= Exercise requirements =
Reproduce this listing in full.

= Recorded information =
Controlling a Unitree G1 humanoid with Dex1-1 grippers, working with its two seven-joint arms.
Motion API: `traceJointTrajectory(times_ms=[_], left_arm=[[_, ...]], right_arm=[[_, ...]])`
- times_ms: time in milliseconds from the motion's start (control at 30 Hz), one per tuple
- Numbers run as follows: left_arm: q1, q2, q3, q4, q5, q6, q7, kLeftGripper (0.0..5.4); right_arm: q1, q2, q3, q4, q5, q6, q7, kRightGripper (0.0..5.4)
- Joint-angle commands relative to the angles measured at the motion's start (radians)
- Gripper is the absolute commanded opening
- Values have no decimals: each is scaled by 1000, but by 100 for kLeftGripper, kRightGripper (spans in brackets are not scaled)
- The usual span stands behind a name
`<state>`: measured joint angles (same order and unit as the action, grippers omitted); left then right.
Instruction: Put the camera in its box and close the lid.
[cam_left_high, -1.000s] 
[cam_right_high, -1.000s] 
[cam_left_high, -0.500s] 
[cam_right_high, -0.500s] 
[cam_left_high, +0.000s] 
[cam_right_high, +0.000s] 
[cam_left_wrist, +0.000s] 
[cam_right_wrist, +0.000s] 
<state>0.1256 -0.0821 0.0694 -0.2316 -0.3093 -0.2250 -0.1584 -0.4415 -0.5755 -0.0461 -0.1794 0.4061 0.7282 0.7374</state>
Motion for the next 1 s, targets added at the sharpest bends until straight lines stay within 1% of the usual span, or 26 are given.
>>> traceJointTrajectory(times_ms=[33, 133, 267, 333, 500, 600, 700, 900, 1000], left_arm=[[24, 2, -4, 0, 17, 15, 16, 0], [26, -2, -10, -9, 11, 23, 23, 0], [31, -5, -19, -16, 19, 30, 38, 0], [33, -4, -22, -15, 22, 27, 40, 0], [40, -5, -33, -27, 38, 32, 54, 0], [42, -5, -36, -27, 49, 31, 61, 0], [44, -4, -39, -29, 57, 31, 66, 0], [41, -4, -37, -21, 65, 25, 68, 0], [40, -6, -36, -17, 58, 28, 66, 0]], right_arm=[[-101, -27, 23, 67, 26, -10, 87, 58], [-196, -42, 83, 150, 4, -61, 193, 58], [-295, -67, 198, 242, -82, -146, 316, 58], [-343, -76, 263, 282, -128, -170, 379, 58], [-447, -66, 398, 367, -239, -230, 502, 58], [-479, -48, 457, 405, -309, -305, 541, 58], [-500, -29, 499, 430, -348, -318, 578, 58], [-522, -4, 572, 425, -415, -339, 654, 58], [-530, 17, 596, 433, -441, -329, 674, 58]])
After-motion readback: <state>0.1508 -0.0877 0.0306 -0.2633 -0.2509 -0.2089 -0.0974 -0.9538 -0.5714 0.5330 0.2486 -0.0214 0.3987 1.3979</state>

= The completed task =
Controlling a Unitree G1 humanoid with Dex1-1 grippers, working with its two seven-joint arms.
Motion API: `traceJointTrajectory(times_ms=[_], left_arm=[[_, ...]], right_arm=[[_, ...]])`
- times_ms: time in milliseconds from the motion's start (control at 30 Hz), one per tuple
- Numbers run as follows: left_arm: q1, q2, q3, q4, q5, q6, q7, kLeftGripper (0.0..5.4); right_arm: q1, q2, q3, q4, q5, q6, q7, kRightGripper (0.0..5.4)
- Joint-angle commands relative to the angles measured at the motion's start (radians)
- Gripper is the absolute commanded opening
- Values have no decimals: each is scaled by 1000, but by 100 for kLeftGripper, kRightGripper (spans in brackets are not scaled)
- The usual span stands behind a name
`<state>`: measured joint angles (same order and unit as the action, grippers omitted); left then right.
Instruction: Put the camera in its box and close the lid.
[cam_left_high, -1.000s] 
[cam_right_high, -1.000s] 
[cam_left_high, -0.500s] 
[cam_right_high, -0.500s] 
[cam_left_high, +0.000s] 
[cam_right_high, +0.000s] 
[cam_left_wrist, +0.000s] 
[cam_right_wrist, +0.000s] 
<state>0.1256 -0.0821 0.0694 -0.2316 -0.3093 -0.2250 -0.1584 -0.4415 -0.5755 -0.0461 -0.1794 0.4061 0.7282 0.7374</state>
Motion for the next 1 s, targets added at the sharpest bends until straight lines stay within 1% of the usual span, or 26 are given.
>>> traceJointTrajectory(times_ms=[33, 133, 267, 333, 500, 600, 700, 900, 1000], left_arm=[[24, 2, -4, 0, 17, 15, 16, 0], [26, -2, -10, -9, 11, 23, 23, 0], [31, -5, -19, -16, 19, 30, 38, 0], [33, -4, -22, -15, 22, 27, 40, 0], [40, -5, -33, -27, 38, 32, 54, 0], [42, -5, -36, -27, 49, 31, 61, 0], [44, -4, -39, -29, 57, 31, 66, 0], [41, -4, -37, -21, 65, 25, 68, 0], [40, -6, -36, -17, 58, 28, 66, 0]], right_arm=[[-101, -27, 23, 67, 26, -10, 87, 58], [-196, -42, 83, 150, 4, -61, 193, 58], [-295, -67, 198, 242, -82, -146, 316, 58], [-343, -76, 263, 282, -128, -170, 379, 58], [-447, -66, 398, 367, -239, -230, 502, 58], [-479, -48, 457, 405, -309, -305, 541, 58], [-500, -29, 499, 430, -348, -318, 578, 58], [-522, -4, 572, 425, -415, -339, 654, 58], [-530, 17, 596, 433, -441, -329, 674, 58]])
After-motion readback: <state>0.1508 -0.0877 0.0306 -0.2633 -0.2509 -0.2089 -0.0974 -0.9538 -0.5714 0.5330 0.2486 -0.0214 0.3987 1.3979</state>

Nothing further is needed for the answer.